Quelle que soit la vigueur de la conjoncture, il augmente systématiquement ses parts de marché, enfonçant encore davantage l'aiguillon du doute dans la tête des dirigeants des autres constructeurs.

Ce doute stratégique explique en grande partie la course au partenariat qui agite en ce moment le secteur automobile. Fiat, peu échaudé par l'échec de l'alliance avec General Motors (GM), est à la recherche d'un nouveau partenaire. Renault et Nissan vont mener des négociations en vue d'une alliance ponctuelle avec GM, en échange d'une prise de participation de 20%.

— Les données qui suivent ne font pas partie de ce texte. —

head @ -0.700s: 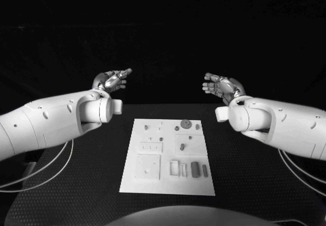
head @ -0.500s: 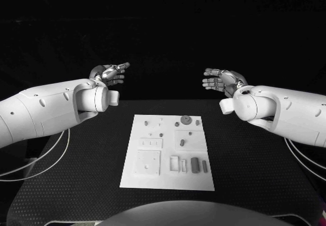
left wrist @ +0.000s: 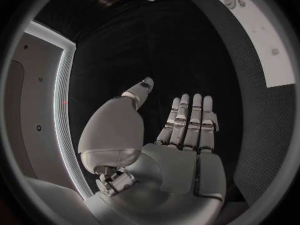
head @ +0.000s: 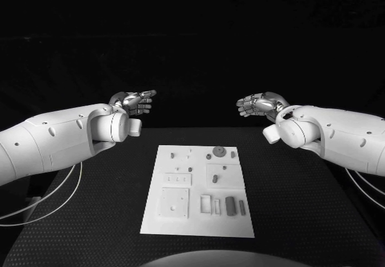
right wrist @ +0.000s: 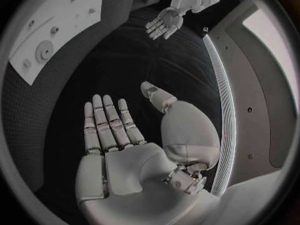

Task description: Assemble the parts on the task board

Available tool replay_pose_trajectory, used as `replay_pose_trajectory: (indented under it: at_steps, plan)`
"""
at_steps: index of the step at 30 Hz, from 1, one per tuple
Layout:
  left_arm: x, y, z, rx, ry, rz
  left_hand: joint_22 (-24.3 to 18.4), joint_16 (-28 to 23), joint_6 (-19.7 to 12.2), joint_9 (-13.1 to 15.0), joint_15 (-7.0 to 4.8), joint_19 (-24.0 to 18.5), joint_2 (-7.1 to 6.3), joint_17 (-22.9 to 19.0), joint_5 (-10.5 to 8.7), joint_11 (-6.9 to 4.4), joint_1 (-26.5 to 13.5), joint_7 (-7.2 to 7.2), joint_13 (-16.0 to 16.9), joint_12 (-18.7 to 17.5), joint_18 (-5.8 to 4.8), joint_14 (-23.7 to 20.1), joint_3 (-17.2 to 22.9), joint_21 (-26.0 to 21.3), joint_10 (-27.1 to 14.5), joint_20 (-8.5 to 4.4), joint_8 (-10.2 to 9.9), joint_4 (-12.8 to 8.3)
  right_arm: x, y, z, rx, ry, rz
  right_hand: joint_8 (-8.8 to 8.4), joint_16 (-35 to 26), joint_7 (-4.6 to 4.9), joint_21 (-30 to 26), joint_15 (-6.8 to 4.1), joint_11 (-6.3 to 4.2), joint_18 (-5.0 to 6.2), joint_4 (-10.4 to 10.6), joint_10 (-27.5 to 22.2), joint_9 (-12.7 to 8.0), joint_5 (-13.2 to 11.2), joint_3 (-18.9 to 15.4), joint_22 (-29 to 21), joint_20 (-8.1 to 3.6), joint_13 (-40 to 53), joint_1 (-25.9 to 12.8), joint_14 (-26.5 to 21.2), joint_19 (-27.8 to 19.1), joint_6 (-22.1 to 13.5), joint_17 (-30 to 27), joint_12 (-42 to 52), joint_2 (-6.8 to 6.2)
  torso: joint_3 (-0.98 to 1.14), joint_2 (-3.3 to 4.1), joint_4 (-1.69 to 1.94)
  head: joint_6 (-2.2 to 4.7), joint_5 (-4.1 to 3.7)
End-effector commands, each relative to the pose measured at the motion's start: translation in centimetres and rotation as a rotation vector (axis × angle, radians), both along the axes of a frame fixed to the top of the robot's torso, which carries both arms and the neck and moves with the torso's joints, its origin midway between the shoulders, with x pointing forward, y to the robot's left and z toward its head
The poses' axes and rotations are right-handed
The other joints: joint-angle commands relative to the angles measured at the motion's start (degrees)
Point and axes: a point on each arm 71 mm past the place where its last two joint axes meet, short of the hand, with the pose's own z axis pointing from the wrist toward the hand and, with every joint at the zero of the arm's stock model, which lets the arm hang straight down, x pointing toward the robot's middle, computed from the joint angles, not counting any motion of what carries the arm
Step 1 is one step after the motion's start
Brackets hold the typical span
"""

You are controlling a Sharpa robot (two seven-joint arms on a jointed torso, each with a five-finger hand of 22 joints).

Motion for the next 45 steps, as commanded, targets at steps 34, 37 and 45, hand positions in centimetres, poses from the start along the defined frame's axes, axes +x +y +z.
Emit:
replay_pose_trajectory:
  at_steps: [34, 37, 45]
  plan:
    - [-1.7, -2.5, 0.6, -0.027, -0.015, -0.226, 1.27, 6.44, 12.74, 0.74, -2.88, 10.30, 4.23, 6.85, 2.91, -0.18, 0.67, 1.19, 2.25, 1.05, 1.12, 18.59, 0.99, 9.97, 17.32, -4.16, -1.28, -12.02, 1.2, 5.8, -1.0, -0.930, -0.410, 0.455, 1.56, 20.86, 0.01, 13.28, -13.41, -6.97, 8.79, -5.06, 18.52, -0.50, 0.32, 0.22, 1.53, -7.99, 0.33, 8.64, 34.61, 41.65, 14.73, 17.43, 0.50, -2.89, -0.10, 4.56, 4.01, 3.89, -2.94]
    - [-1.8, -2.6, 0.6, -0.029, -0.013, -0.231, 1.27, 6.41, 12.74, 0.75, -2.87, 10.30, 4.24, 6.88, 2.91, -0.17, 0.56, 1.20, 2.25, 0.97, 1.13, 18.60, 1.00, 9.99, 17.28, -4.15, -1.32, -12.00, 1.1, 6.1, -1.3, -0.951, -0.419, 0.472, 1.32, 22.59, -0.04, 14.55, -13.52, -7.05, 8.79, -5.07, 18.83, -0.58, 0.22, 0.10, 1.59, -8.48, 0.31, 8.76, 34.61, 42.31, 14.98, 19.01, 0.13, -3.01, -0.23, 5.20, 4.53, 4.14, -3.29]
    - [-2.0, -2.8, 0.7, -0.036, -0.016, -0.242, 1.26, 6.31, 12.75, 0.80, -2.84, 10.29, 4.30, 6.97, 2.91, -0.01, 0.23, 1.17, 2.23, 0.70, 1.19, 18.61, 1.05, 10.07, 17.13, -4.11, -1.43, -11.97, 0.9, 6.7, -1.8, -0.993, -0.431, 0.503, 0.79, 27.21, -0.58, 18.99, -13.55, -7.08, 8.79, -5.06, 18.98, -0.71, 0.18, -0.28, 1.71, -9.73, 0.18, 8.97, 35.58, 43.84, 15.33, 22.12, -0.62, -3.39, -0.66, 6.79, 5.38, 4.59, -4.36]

Habituellement, les rapprochements industriels répondent à un besoin d'économies d'échelle, d'expansion géographique ou de la gamme des produits. Dans le cas particulier, ils visent à surmonter la panne d'idées, techniques et commerciales. Chacun pense qu'en jetant un œil dans le carton de projets du constructeur voisin, il trouvera le remède miracle contre la stagnation des ventes de ses voitures en Europe et aux Etats-Unis.